(What to do) Every line below between the one holding "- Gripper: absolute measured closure" and the one holding "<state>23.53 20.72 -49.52", inclusive, should be copied exactly, and no other line.

Recorded data:
::::::::

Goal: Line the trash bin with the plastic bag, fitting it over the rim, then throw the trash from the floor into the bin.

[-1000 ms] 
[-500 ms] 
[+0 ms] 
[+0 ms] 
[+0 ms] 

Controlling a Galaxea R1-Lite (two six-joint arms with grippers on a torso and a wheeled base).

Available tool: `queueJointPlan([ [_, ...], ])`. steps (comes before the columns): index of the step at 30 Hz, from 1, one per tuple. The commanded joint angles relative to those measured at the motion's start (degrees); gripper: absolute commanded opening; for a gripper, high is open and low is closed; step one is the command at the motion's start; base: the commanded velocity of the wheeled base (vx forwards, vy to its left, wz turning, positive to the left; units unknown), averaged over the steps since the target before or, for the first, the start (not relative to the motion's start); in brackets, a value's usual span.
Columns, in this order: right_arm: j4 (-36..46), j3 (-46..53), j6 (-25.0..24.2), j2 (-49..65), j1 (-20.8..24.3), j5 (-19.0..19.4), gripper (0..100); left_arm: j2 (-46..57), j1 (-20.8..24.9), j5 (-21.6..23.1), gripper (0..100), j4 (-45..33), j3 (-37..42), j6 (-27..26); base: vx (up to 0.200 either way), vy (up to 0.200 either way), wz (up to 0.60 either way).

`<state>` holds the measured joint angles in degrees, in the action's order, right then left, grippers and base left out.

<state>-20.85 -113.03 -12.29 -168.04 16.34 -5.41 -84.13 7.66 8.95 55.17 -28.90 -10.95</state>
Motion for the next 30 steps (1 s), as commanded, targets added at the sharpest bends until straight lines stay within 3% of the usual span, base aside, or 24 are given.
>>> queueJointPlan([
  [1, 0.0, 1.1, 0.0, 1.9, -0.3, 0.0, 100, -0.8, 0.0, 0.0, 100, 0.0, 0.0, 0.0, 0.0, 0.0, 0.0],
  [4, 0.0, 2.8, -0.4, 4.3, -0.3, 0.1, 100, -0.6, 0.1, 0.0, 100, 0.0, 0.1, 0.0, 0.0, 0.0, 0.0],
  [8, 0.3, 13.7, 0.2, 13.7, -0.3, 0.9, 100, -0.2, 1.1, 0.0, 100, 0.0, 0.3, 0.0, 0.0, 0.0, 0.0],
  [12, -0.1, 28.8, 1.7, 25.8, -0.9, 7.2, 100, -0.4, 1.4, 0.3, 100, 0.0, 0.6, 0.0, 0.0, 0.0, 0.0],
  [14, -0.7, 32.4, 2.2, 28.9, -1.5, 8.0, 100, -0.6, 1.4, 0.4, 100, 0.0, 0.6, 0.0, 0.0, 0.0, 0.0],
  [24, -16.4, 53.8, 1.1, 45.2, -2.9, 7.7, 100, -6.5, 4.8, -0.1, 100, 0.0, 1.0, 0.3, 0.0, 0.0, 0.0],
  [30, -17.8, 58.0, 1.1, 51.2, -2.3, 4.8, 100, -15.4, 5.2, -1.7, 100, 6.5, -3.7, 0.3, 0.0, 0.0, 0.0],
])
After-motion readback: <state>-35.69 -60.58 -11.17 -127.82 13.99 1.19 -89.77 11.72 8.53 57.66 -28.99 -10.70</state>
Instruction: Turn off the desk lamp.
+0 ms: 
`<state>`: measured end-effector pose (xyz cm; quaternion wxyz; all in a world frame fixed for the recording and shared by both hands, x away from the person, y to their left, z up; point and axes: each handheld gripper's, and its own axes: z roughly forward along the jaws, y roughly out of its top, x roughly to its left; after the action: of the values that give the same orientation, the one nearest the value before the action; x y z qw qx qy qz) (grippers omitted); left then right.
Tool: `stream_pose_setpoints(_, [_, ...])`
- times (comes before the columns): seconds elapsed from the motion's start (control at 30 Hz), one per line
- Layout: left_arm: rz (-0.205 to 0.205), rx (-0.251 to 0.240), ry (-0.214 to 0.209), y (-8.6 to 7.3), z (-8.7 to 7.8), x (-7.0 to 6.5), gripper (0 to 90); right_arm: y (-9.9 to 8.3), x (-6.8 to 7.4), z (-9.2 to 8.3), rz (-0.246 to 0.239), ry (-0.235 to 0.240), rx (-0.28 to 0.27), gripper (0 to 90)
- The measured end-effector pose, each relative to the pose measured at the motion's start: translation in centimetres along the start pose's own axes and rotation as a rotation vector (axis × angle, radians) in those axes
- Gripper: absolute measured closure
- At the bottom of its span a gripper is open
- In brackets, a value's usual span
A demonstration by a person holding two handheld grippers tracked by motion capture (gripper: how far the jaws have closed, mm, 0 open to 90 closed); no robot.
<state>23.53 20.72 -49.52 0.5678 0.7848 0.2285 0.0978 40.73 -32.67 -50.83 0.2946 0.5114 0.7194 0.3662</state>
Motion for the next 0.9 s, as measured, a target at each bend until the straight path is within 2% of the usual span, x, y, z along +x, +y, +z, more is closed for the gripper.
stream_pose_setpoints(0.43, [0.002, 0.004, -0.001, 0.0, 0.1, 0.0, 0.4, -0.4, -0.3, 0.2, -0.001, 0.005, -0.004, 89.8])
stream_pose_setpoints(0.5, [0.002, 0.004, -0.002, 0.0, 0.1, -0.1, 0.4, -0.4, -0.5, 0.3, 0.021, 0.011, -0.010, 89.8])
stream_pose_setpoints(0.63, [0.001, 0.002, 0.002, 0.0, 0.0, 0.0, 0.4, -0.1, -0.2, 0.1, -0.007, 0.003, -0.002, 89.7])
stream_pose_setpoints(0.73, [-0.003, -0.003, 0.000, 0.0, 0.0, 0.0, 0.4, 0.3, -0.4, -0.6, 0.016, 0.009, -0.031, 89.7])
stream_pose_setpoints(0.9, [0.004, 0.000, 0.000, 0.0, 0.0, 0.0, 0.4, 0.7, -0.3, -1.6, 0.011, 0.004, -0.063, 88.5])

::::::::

(Your solution)
- Gripper: absolute measured closure
- At the bottom of its span a gripper is open
- In brackets, a value's usual span
A demonstration by a person holding two handheld grippers tracked by motion capture (gripper: how far the jaws have closed, mm, 0 open to 90 closed); no robot.
<state>23.53 20.72 -49.52 0.5678 0.7848 0.2285 0.0978 40.73 -32.67 -50.83 0.2946 0.5114 0.7194 0.3662</state>

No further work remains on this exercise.